Decisão: NEGADO PROVIMENTO.
Indicações Eventuais: 1ª SECÇÃO.
Área Temática: .
Sumário: I- O segredo profissional proíbe a revelação de factos ou acontecimentos de que se teve conhecimento ou foram confiados em razão e no exercício de uma actividade profissional.
II- A relação constituída com o mandato forense apenas impõe dever de segredo sobre os factos inerentes ao exercício concreto do mandato.

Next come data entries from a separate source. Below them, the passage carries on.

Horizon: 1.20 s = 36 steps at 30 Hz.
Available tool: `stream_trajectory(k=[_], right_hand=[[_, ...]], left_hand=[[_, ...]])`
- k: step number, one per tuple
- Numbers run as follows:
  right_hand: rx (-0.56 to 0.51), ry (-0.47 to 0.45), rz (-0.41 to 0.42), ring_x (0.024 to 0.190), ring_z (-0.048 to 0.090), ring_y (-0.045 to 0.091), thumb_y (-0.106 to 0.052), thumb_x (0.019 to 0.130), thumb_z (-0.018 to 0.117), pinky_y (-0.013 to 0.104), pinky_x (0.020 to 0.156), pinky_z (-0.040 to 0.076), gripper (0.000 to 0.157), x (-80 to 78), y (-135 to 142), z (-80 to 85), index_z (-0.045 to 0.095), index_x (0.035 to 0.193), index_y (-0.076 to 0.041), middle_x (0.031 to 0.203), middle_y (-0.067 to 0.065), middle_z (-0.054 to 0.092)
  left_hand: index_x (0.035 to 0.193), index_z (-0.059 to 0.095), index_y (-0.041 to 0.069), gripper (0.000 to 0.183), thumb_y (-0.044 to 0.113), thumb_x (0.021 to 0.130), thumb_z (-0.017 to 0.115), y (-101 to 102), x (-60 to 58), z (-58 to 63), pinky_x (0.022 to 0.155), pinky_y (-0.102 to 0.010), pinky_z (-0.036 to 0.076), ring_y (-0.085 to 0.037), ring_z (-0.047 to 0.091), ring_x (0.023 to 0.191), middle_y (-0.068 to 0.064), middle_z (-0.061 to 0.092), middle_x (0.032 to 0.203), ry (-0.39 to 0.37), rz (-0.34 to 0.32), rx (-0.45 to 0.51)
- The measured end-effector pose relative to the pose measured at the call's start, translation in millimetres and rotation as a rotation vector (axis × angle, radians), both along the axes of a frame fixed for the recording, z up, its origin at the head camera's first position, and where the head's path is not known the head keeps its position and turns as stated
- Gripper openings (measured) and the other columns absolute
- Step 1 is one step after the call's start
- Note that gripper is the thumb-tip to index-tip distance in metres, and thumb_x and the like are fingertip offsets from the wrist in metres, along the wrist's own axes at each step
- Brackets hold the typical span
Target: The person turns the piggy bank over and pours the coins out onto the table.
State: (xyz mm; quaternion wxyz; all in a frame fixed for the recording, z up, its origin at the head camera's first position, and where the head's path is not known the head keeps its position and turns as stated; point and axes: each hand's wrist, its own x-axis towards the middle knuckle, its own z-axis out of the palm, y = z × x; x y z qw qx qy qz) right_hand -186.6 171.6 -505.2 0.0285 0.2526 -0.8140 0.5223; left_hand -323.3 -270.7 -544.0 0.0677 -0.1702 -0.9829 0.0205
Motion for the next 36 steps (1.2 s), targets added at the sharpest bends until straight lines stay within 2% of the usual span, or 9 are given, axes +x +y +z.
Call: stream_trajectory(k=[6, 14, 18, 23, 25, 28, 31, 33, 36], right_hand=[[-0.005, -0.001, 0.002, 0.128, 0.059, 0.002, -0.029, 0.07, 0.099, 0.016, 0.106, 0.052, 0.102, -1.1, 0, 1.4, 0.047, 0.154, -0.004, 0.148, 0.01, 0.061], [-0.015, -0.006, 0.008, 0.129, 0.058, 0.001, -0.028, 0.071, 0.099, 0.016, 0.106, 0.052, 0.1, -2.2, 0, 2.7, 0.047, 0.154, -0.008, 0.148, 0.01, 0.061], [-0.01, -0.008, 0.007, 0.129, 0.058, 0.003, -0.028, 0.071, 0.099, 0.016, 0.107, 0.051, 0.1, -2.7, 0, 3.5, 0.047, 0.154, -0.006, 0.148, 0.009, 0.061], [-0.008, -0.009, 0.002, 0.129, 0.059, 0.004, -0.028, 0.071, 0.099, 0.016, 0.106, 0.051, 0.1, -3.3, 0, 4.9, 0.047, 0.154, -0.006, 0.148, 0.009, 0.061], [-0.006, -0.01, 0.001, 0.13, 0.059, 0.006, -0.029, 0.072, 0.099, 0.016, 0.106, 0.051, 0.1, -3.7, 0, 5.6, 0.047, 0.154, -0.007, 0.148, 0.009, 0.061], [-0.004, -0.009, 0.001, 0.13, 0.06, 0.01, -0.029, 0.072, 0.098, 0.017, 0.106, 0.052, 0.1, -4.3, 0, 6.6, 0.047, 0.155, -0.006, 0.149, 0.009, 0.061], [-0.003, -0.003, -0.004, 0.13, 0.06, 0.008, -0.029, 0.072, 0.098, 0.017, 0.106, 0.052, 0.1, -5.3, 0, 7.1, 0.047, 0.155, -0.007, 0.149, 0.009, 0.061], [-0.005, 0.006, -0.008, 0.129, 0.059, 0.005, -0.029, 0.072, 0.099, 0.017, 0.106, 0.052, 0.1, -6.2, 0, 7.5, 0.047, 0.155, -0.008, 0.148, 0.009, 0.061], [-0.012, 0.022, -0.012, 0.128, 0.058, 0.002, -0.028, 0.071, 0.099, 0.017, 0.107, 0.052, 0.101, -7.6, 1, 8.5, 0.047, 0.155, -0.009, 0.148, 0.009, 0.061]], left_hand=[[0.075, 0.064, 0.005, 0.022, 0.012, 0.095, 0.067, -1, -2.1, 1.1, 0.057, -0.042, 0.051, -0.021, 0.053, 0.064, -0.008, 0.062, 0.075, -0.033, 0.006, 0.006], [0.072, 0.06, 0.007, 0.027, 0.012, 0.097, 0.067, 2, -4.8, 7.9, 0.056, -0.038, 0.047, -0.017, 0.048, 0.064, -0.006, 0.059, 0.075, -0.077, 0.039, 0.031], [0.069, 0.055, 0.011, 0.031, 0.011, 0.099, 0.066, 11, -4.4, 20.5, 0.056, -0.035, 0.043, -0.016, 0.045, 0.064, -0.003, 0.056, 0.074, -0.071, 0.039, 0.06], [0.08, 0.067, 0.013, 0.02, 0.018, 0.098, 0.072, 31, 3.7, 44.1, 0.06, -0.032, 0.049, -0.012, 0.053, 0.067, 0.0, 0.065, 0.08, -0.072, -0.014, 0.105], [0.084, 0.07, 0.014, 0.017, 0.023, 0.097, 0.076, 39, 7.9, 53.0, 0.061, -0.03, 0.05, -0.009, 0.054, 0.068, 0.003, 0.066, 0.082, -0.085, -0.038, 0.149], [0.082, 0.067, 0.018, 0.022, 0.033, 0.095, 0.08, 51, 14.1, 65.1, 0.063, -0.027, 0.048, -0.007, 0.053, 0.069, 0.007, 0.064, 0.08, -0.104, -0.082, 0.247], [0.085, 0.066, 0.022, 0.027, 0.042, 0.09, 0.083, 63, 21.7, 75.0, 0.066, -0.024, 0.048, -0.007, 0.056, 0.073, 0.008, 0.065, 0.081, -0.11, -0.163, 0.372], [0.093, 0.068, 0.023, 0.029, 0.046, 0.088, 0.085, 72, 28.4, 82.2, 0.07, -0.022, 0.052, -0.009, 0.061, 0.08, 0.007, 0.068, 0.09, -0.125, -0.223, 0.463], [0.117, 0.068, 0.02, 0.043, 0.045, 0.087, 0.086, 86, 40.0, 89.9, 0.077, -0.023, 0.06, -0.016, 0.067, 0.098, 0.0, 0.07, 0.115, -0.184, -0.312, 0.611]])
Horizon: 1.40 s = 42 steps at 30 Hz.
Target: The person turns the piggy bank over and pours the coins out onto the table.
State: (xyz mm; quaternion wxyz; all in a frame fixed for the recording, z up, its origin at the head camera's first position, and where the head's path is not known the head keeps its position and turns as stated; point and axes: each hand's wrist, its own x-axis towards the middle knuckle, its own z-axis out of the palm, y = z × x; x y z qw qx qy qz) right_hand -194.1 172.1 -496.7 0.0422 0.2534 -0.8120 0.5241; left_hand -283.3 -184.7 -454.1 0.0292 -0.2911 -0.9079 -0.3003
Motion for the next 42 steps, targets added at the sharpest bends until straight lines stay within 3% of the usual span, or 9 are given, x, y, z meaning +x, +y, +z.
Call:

III- Se o advogado foi testemunha de um crime estranho ao mandato constituído inexiste fundamento para a invocação do dever de segredo profissional.
Reclamações:
Decisão Texto Integral: Recurso nº 10443/08.6TDPRT-A.P1
1ª secção
Relatora: Eduarda Lobo
Adjunta: Des. Lígia Figueiredo

Acordam em conferência na 1ª secção do Tribunal da Relação do Porto

I – RELATÓRIO
A Exmª. Srª Juíza da 2ª secção do 1º Juízo Criminal do Porto veio, ao abrigo do disposto no art. 135º do C.P.P., suscitar o presente incidente de quebra de segredo profissional da advogada, Drª. B…….., com vista à prestação do seu depoimento como testemunha no âmbito da audiência de julgamento no Processo Comum Singular nº 10443/08.6TDPRT.
O Exmº Procurador-Geral Adjunto nesta Relação limitou-se a apor o seu visto.
Cumprido o disposto no artº 135º nº 4 do C.P.P., veio o Sr. Presidente do Conselho Distrital do Porto da Ordem dos Advogados emitir douto parecer, no sentido de que no caso em apreço não se verificam os requisitos de que depende o levantamento do segredo profissional, ou seja, a essencialidade, a imprescindibilidade e a exclusividade do meio de prova em causa e protegido pelo segredo, pelo que não existe fundamento para a dispensa ou quebra da obrigação de segredo profissional que impende sobre a Srª. Drª. B……….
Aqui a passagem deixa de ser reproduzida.